Your shop is waaaaay too empty.   Congrats!!!


----------



## yota (Sep 9, 2021)

got the cast iron stand (sucker is heavy!) in the spot where it will live and leveled it up.    light rust had formed on all the unpainted areas on the bottom and some inside the stand so I sanded it off and sprayed all bare metal with Boeshield.  

spent a couple hours removing all of the heavy packing grease/oil from the mill and put way oil from my lathe supply on all the ways.  sprayed the table and all other bare metal that wasn't a ways surface with Boeshield.  did about a 90% clean up.  will do the final clean when its on the stand tomorrow.

both the mill and stand have a LOT of paint chips from assembly in china and from crating and handling I assume.  PM should include some small bottles of white and blue touch up paint with each machine.  I will call and ask for some tomorrow.  all of the chips are the result of putty flaking off.  it looks like they used a gallon of putty to try to make the cast iron look like quality work.  it isn't.    there is also a lot of paint overspray on unpainted surfaces.  it won't be hard to remove.  in fact its obvious that the workers had no pride in their product as far as finish goes.


----------



## yota (Sep 9, 2021)

this is only a fraction of the paint/putty chips.


----------



## yota (Sep 9, 2021)

I haven't really looked the machine over yet as far as looking for manufacturing defects, will do so next couple days.  after the unhappy post a member did and then deleted the other night I did put a good straight edge all over the table and it looks really good to me.  one obvious thing is that the Z axis lead screw is way off center of the hole cast in the top of the head.  the Z axis positioning motor installed ok and the hand crank moves the head up and down (with more effort than I imagined) so hopefully its ok.  have not powered up the machine as yet so haven't tried the positioning motor yet.


----------



## yota (Sep 9, 2021)

will follow up tomorrow.


----------



## yota (Sep 9, 2021)

Bob D said:


> Your shop is waaaaay too empty.   Congrats!!


----------



## yota (Sep 9, 2021)

way too much crap in my shop.  the only empty spot is the one I cleaned out for the mill.  LOL.


----------



## yota (Sep 9, 2021)

It just occurred to me that this probably sounds like I'm unhappy with my purchase.  this is not the case, just reporting what I see.  if this machine turns out to be accurate and reliable I will be quite happy.


----------



## Bob D (Sep 9, 2021)

yota said:


> It just occurred to me that this probably sounds like I'm unhappy with my purchase.  this is not the case, just reporting what I see.  if this machine turns out to be accurate and reliable I will be quite happy.

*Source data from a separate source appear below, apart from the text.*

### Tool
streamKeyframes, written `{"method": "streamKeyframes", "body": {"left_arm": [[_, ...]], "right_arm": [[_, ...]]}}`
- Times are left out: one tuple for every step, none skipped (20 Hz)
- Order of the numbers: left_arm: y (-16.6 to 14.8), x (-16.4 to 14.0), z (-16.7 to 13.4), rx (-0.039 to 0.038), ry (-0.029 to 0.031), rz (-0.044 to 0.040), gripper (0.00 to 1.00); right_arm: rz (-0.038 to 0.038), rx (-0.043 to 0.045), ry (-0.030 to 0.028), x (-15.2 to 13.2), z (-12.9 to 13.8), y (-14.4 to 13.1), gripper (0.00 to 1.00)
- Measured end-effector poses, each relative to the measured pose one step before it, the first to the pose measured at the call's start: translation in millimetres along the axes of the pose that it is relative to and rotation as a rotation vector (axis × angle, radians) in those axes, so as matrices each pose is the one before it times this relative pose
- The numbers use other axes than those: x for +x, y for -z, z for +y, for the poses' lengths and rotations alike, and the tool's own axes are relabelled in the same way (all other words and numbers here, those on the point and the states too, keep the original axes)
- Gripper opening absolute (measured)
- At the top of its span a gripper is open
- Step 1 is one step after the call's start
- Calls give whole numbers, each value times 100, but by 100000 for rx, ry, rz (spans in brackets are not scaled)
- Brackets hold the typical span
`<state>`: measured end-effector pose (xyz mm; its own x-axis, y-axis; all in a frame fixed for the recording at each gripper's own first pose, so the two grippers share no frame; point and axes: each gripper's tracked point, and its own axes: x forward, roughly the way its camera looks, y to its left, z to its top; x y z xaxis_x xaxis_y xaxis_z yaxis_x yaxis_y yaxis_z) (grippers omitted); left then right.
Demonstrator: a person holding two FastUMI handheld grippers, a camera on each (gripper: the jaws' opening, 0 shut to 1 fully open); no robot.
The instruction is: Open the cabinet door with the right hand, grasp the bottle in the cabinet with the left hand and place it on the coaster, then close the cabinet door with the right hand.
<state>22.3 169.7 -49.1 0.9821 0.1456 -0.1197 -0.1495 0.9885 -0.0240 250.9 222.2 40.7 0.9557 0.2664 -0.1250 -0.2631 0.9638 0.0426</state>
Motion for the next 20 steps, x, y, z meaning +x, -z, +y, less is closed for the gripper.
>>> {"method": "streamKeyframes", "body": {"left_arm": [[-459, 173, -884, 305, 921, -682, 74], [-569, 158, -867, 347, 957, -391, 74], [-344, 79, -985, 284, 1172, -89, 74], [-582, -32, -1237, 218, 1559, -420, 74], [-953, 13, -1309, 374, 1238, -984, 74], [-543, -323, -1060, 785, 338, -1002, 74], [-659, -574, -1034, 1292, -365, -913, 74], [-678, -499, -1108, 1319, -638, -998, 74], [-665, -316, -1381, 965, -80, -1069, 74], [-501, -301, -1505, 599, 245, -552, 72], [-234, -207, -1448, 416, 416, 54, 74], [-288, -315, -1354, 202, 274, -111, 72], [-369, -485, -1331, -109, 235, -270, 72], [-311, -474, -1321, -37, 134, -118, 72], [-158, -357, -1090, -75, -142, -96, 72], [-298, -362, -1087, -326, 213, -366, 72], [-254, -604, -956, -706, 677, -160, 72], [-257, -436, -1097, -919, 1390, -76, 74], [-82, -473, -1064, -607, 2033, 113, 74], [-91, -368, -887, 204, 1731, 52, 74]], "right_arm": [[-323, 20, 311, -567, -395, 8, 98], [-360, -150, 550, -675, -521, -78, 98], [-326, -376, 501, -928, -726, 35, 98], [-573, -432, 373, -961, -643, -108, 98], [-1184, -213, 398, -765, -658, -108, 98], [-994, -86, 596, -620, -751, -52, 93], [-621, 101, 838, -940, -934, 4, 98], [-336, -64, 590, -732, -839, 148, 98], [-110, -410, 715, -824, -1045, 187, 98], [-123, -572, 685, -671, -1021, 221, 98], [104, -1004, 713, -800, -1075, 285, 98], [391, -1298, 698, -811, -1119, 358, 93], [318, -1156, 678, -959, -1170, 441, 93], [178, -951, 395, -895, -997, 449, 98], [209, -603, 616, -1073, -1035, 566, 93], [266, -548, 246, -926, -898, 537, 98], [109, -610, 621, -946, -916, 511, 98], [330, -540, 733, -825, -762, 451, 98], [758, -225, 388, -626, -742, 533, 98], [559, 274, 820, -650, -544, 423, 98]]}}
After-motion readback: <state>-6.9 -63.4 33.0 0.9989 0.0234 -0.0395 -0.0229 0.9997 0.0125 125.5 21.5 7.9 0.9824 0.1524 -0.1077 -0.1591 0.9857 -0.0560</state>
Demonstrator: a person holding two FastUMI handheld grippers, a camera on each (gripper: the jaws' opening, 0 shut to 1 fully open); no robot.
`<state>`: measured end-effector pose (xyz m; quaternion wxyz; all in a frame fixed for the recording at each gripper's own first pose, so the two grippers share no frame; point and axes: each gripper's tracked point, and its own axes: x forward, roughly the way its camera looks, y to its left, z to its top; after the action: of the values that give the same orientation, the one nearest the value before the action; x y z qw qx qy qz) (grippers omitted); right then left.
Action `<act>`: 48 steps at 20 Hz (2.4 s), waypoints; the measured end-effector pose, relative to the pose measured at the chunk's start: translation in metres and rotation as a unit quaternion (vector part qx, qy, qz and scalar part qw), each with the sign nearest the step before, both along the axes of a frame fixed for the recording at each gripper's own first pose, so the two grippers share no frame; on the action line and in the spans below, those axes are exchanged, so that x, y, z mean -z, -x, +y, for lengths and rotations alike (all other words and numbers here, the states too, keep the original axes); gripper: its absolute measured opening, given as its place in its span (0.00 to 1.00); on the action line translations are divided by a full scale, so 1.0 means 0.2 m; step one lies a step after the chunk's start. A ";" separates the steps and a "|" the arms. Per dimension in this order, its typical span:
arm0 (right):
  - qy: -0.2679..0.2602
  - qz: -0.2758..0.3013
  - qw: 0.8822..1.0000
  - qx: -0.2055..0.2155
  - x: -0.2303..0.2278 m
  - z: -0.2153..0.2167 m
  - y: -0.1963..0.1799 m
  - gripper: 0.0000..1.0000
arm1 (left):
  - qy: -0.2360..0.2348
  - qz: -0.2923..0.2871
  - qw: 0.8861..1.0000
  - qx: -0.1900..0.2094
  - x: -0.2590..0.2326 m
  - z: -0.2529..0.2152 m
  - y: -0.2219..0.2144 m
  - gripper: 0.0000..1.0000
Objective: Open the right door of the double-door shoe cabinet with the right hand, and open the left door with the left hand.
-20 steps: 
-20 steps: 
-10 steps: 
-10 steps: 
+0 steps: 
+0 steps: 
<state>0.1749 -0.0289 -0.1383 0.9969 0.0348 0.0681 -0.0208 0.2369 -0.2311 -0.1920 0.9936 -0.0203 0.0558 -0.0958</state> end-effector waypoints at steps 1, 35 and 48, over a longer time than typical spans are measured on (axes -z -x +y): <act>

My 940 arrived in a similar condition. I was happy with my purchase, but not with the condition it arrived in. I knew that I was going to have to clean up the machine when it arrived, but I don't think that it could have arrived much dirtier. My 1440BV lathe arrived in much better condition. 

If you need to do more clean up, these make short work of it. I don't think it took me a quarter of the time as it would have would using WD-40 or Simple Green. 



			Kresto Cherry Wipes - Heavy Duty Hand Cleaning Wipes


----------



## yota (Sep 9, 2021)

I used mineral spirits and some bar mop towels.  went pretty well.  I had no problem with the clean up.  the more grease and oil the better.  it came off really well.  will use some citrus degreaser on the painted areas tomorrow.


----------



## Bob D (Sep 9, 2021)

yota said:


> I used mineral spirits and some bar mop towels.  went pretty well.  I had no problem with the clean up.  the more grease and oil the better.  it came off really well.  will use some citrus degreaser on the painted areas tomorrow.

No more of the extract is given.